**EXERCISE**
Every line in the data below from the one containing "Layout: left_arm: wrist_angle" down to the one containing "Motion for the", both included, must be retyped exactly; no other line is to appear.

**GIVEN INFORMATION**
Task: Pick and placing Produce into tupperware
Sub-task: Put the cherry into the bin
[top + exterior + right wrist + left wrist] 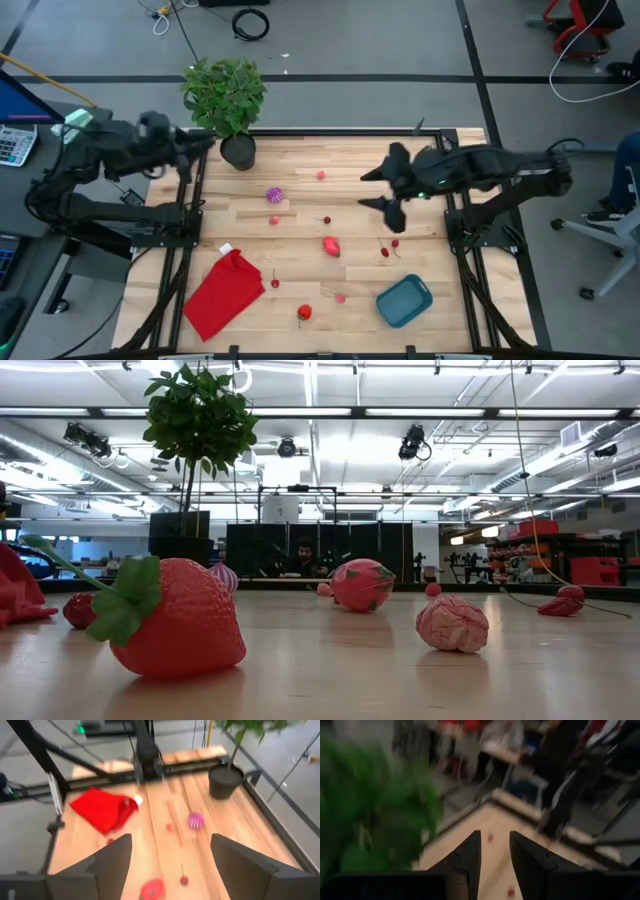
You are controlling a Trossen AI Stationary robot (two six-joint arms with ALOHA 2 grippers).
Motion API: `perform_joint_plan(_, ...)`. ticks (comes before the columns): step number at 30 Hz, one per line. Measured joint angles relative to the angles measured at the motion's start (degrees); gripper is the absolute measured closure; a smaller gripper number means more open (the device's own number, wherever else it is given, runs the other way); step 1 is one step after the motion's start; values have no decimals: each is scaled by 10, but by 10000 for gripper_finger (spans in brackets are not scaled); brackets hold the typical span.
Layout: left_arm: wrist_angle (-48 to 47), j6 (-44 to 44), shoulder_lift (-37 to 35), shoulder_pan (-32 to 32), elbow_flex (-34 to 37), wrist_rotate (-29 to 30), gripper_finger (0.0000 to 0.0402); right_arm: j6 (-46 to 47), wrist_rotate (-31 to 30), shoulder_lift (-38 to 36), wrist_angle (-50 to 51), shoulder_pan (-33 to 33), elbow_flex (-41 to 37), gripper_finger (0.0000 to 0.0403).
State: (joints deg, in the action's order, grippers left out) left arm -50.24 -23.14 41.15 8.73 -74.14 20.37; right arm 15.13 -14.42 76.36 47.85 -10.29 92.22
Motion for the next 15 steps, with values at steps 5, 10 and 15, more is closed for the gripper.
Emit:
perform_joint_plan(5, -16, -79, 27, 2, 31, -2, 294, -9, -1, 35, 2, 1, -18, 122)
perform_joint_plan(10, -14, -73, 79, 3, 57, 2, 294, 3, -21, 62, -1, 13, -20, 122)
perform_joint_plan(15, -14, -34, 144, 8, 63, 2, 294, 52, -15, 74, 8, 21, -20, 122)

**SOLUTION**
Layout: left_arm: wrist_angle (-48 to 47), j6 (-44 to 44), shoulder_lift (-37 to 35), shoulder_pan (-32 to 32), elbow_flex (-34 to 37), wrist_rotate (-29 to 30), gripper_finger (0.0000 to 0.0402); right_arm: j6 (-46 to 47), wrist_rotate (-31 to 30), shoulder_lift (-38 to 36), wrist_angle (-50 to 51), shoulder_pan (-33 to 33), elbow_flex (-41 to 37), gripper_finger (0.0000 to 0.0403).
State: (joints deg, in the action's order, grippers left out) left arm -50.24 -23.14 41.15 8.73 -74.14 20.37; right arm 15.13 -14.42 76.36 47.85 -10.29 92.22
Motion for the next 15 steps, with values at steps 5, 10 and 15, more is closed for the gripper.

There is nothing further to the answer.